The Nashua Soup Kitchen and Gateways are producing videos showcasing families who benefit from their services. These pre-recorded tapings will air during the virtual galas. These videos need to be broadcast quality, says Tim Messina, owner of Events United in Derry, the company producing the Nashua Soup Kitchen auction. At a live event, he says, attendees succumb to peer pressure and keep their eyes on the presentation. Watching from home, they’re more likely to get distracted.

Nonetheless, a virtual audience delivers an advantage, says Messina, because people can instantly pay online. That’s one reason, he speculates, the virtual fundraisers he’s produced eclipse the revenues of their previous live events. For instance, Girls Inc. of NH collected $175,000 in April compared to past revenues of around $100,000. “It could also be that people are saving money by being at home and have more money to give,” he says.

Crucial grants

For nonprofits that don’t earn income from their services, a downturn in fundraising leaves them drowning in red ink.
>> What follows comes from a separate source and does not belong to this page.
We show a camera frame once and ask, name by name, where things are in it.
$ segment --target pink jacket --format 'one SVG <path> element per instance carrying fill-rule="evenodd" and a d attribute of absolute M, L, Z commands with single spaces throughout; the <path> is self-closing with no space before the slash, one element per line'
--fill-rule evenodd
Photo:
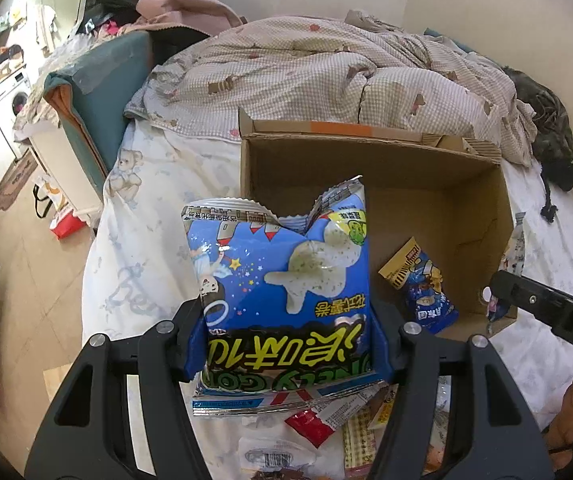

More than 50% of the children in the Mt. Washington Valley who benefit from the early reading programs from the Believe in Books Literacy Foundation live in households making less than $30,000 a year, according to spokesperson Shelby Bellen.

Grants from the Tillotson Fund through the NH Charitable Foundation, the United Way and more than $450,000 of nonprofit relief monies from the state allow the nonprofit to continue bringing books to kids who are missing the perks of classroom learning. These funds are its financial backbone, especially when its biggest fundraiser, a family train ride from North Conway or Lincoln to visit “Santa’s workshop,” is running at reduced capacity to meet CDC social distancing guidelines.

Bellen says there are no plans to raise money through virtual fundraisers. One silver lining is that the COVID-19 crisis spurred more grant opportunities. Every application, says Bellen, asks how the organization will sustain itself through the pandemic.

“Well, honestly, we’re sustaining ourselves with these grant funds right now.”

Scaling back

Many nonprofits will not survive unless they downsize. “For us, COVID was nothing less than devastating,” says Scott Slattery, executive director of the Greater Nashua Habitat for Humanity. “Donations dried up essentially overnight.”

It’s not that the community isn’t generous, he says. But donors focused their giving on providing school lunches, helping kids and assisting the most vulnerable. About 75% of Habitat donations are from individuals, the rest from corporations.

When the lockdown occurred, Greater Nashua Habitat for Humanity had begun site work for a duplex in Nashua for two military veterans. With HUD funding, they paid an outside contractor to pour the foundation. In May, Habitat International ruled it would not assume liability for volunteers to help build. That put the brakes on any further construction.

Slattery had to make tough decisions. After the temporary shutdown of the Habitat Restore in Nashua, a used furniture and supply shop whose sales generate income to construct houses, he permanently closed the store. Amid virus concerns, Slattery couldn’t ask volunteers and staff to pick up second-hand items at people’s homes.

He also could no longer afford the rent for his Nashua office on Main Street. Now he and one remaining part-time employee work in a board member’s space in Hollis.

Slattery says projections for fundraising and team builds challenge him. He canceled the fall gala, choosing to forgo a virtual version. An organization needs a robust staff to pull off that type of event. “It’s this unknown right now that’s real scary,” he says.

And now nonprofits face the chill of January and February, which are typically lean times for philanthropic organizations coming out of the holiday season. “We’ll be OK because we’ve bare boned it as much as possible,” Slattery says. “But we can’t take our foot off the gas pedal,” adding that’s been the charitable sector’s mantra throughout the pandemic.